--- START ---

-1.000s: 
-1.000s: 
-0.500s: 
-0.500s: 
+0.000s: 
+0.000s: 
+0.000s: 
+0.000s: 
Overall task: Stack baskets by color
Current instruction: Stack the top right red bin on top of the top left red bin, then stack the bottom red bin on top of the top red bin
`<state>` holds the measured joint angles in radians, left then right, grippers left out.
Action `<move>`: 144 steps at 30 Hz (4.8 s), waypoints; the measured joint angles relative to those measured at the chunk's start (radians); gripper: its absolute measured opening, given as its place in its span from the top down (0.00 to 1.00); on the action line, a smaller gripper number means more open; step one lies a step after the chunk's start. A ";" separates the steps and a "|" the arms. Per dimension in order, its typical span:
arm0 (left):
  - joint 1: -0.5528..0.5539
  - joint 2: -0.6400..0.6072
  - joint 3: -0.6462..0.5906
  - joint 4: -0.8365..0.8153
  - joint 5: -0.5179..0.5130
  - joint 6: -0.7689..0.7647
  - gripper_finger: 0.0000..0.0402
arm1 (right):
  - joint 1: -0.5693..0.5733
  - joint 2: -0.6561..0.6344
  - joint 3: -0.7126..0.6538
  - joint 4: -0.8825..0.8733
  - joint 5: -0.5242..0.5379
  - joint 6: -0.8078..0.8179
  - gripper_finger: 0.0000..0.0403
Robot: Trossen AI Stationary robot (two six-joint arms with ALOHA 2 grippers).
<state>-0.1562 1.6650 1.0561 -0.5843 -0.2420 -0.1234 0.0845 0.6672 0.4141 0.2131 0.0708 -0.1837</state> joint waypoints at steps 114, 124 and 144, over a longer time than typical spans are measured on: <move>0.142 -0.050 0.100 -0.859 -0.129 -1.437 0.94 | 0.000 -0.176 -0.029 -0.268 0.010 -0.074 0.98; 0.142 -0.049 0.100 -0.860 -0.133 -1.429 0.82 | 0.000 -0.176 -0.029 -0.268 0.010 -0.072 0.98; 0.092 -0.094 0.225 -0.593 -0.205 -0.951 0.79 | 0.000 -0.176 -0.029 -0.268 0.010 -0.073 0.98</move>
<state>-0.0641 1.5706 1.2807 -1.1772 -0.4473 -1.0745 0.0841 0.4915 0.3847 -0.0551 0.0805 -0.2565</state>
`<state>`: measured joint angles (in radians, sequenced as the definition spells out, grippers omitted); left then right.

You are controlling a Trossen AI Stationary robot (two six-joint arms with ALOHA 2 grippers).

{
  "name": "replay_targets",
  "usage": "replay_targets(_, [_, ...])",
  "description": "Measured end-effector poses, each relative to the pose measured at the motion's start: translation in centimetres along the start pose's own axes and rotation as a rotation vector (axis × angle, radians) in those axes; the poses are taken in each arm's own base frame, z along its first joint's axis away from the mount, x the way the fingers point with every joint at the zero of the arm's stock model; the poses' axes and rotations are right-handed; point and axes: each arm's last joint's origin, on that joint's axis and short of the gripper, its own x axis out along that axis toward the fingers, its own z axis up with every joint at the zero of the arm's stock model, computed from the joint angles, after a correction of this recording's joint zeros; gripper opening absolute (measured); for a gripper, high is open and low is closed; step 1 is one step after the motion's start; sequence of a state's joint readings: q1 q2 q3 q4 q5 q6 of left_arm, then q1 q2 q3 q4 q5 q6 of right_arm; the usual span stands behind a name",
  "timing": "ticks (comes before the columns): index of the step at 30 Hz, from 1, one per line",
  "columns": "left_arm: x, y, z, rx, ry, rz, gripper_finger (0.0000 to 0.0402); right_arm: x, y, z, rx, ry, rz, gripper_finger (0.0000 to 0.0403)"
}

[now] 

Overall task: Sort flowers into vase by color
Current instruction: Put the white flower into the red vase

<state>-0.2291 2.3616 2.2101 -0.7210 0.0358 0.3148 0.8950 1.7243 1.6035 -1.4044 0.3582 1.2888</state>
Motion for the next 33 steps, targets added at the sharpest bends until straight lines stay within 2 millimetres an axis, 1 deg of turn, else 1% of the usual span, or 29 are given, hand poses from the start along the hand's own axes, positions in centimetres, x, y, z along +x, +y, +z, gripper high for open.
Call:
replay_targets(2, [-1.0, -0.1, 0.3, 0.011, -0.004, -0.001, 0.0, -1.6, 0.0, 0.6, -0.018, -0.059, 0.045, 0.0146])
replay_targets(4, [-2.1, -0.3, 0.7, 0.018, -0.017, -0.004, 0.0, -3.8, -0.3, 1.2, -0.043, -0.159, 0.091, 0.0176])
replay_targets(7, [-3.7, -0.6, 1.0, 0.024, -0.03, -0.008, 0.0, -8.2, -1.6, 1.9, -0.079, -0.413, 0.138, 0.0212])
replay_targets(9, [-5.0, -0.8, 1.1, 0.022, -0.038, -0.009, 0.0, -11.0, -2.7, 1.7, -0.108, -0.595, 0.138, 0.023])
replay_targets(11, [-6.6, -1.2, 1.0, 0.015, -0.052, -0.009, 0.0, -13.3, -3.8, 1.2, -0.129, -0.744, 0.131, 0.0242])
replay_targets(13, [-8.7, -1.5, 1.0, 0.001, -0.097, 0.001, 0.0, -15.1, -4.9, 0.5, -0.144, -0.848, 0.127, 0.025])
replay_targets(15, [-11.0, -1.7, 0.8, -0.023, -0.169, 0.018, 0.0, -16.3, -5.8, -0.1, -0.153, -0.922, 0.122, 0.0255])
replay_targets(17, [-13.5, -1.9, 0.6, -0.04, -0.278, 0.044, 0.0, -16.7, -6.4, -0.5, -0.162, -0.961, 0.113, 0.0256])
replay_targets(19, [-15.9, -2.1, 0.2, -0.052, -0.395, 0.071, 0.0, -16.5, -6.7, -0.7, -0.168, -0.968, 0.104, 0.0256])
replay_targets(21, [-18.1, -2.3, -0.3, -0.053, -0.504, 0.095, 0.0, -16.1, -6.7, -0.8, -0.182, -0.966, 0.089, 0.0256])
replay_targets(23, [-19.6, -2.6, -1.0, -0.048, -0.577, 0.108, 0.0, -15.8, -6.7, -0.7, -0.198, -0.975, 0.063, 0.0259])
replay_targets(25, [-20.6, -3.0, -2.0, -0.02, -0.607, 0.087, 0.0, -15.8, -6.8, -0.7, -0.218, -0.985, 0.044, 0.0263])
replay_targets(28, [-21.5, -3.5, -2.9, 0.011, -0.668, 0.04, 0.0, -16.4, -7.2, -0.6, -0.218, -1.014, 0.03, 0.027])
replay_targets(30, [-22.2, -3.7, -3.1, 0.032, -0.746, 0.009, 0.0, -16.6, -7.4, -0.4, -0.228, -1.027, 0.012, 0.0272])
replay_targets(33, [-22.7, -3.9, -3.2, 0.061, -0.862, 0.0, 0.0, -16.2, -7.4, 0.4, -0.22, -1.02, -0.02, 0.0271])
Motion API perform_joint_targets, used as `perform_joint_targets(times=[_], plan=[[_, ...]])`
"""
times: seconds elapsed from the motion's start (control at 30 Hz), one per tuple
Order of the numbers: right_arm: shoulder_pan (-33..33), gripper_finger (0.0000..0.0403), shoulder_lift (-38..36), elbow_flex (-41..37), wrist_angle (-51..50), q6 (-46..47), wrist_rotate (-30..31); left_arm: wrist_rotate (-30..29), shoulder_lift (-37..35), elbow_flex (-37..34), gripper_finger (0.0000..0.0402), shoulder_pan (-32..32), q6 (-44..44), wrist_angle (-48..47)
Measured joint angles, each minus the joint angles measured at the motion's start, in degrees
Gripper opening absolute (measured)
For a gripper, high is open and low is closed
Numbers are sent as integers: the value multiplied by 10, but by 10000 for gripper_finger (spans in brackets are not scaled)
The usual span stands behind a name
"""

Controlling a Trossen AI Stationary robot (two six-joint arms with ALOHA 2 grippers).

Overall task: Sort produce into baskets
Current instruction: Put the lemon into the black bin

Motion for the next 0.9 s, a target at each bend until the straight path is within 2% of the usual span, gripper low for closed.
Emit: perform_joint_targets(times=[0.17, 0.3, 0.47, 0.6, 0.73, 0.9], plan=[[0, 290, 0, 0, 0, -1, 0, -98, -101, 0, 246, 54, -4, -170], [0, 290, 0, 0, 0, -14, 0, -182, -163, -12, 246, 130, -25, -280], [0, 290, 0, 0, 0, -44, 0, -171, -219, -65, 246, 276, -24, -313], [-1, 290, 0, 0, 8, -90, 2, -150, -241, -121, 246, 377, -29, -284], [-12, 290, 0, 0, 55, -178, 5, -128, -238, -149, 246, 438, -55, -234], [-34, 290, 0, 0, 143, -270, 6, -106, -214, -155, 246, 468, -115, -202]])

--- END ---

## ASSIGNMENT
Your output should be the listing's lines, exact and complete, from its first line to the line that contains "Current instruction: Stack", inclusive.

## COMPLETED EXERCISE
-1.000s: 
-1.000s: 
-0.500s: 
-0.500s: 
+0.000s: 
+0.000s: 
+0.000s: 
+0.000s: 
Overall task: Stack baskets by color
Current instruction: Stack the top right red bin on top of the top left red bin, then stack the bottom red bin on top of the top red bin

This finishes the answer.